Firstly, "Mitigating" is legalese for tarping really good, but also, in my opinion, to ensure that the tarping is as good as or better than the roof that was previously in place.

I strongly suspected that once I pulled off the job due to their breach of the contract payment terms, that severe winter conditions could possibly come into play.

I had a vested interest to make sure that a simple blue tarp covering could withstand at least 3-6 months or more of being impervious to leakage, otherwise that could have been cause for a couter-suit on their behalf for additional damages and repairs.

Scope of work:

3,800 square feet of 16/12 pitch roof.

3 layers of asphalt shingles removed per estimate.

113 sheets of plywood installed over the skip sheathing, per an option and a signed and agreed to, change order in writing.

Several hundred feet of 1" x 6" rotted plank board skip sheathing decking removed and replaced.

One additional 1/4" fiberboard substrate removed, not observed during the estimate and signed for a change oder and agreed to in writing.

Several, "In Job Progress For Customer Satisfaction" forms gone over in detail and signed and agreed to by both parties.

Fee for the last day on the job to "Really" tarp up the roof and pull all of our tools and equipment off the job due to the breach in the payment terms of the contract.

Price charged for tarps and roof hooks and 2" x 6" and 2" x 4" boards left on the roof to secure the tarps, along with one safety fall arrest system.

I will find the thread that had photos from after we were done with the job, depicting the unusual fiber board substrate discovered under the 3 layers of asphalt shingles and post the link here later.

Ed


----------



## Brock (Dec 16, 2007)

Ed the Roofer said:


> Okay, I will stop being a Wise-Azz.
> 
> Firstly, "Mitigating" is legalese for tarping really good, but also, in my opinion, to ensure that the tarping is as good as or better than the roof that was previously in place.
> 
> ...


 
Gotcha, my apologies to Ed the Roofer. Sorry I didn't catch the tear off and decking was completed by your firm. Luckily for the customer and your ins. co. it didn't leak. Thanks for clarifying, but I'm sure I'm the only one that didn't catch what you actually completed. My bad.


----------



## Ed the Roofer (Dec 12, 2006)

bwalley said:


> File the judgement with the Clerk of the Circuit Court in the town they live in as well as any town they may own or attempt to own property.
> 
> Find out who they have a mortgage with and send them copies of the lien and judgement, most mortgage companies will not like a lien being on a property they hold a mortgage on and most boiler plate mortgages have wording that says they are to nt allow liens to be placed on the property.


 
Banks holding a mortgage run a credit check every year on their mortgagees, but I will follow up with that advice anyways, if the award did not get rejected, requiring it to still go to trial, just to be pre-emptive and shake their tree loose a little sooner.

Ed


----------



## Ed the Roofer (Dec 12, 2006)

Just an update.

I found out when I called my attorney last night, that the defendant exercised their right to Reject the findings of the Mandatory Non-Binding Arbitration 3 Judge panel, which had proclaimed a 100% Victory for me, for the total dollar amount sought plus Costs.

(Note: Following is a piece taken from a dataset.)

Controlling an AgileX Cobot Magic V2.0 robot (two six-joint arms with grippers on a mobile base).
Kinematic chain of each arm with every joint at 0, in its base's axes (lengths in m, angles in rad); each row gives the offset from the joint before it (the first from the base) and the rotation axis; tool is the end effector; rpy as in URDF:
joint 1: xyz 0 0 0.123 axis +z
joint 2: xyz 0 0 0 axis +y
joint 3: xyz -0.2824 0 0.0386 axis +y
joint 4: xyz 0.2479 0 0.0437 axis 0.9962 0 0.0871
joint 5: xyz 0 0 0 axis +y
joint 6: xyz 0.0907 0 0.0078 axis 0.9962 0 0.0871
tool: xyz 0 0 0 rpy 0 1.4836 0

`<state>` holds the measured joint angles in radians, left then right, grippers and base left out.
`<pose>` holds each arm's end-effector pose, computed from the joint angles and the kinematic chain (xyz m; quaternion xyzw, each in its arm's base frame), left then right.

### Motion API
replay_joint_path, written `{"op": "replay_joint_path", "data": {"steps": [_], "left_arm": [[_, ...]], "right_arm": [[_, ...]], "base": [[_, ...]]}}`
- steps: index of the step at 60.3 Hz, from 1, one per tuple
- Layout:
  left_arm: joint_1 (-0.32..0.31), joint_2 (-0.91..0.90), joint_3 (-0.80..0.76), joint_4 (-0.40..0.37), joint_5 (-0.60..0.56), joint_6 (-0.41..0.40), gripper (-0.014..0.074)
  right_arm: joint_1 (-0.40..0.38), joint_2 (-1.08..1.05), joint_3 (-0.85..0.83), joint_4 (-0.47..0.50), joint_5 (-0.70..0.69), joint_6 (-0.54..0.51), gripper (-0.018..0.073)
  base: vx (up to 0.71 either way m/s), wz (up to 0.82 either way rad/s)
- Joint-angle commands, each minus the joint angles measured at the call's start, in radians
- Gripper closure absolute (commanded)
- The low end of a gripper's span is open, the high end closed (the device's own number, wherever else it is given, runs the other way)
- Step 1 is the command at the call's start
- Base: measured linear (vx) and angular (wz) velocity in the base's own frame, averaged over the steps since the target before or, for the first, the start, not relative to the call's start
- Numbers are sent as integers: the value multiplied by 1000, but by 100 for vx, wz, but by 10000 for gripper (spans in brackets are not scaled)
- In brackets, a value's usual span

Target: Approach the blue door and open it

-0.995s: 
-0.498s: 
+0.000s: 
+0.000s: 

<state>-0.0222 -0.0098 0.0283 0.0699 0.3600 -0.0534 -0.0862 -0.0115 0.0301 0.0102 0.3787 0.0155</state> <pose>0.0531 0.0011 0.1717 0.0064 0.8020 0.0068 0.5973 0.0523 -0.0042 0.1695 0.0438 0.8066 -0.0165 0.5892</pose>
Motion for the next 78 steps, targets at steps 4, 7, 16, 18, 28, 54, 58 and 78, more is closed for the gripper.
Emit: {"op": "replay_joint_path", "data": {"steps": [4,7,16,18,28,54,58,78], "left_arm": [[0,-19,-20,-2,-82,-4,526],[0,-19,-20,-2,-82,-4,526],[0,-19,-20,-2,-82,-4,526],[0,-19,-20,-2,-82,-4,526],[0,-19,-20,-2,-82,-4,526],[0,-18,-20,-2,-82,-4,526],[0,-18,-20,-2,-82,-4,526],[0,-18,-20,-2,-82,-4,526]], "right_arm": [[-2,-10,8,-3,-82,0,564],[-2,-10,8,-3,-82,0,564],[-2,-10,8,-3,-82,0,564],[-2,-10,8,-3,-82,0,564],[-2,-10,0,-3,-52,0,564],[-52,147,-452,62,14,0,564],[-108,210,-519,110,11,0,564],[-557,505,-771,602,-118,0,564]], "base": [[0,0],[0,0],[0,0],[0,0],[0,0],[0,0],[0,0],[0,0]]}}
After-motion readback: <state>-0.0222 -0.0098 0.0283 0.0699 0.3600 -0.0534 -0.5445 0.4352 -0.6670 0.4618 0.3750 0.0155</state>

Actually, although this now lengthens the process, this may work out better for me in the end resultant verdice.

Now, I can further argue my point and make due claim for the current $9,000.00 attorneys fees, plus what will need to be incurred in the near future.

Additionally, I will strenuously request and demand, Pre-Judgment Interst, dating back to the time of the Payment Breach of the Contract.

I have to look at the Glass Half Full, don't I?

I sorely could use that past due money, which is now going on 2 years and 2 months.

Ed


----------



## nlgutters (Dec 18, 2007)

Ed the Roofer said:


> Just an update.
> 
> I found out when I called my attorney last night, that the defendant exercised their right to Reject the findings of the Mandatory Non-Binding Arbitration 3 Judge panel, which had proclaimed a 100% Victory for me, for the total dollar amount sought plus Costs.
> 
> ...



Good luck ed. The nice part is that is now free money all materials and labor are paid for.


----------



## Joasis (Mar 28, 2006)

I wonder why they rolled the dice and decided to try again? Maybe they don't have the money anyway?


----------



## Ed the Roofer (Dec 12, 2006)

joasis said:


> I wonder why they rolled the dice and decided to try again? Maybe they don't have the money anyway?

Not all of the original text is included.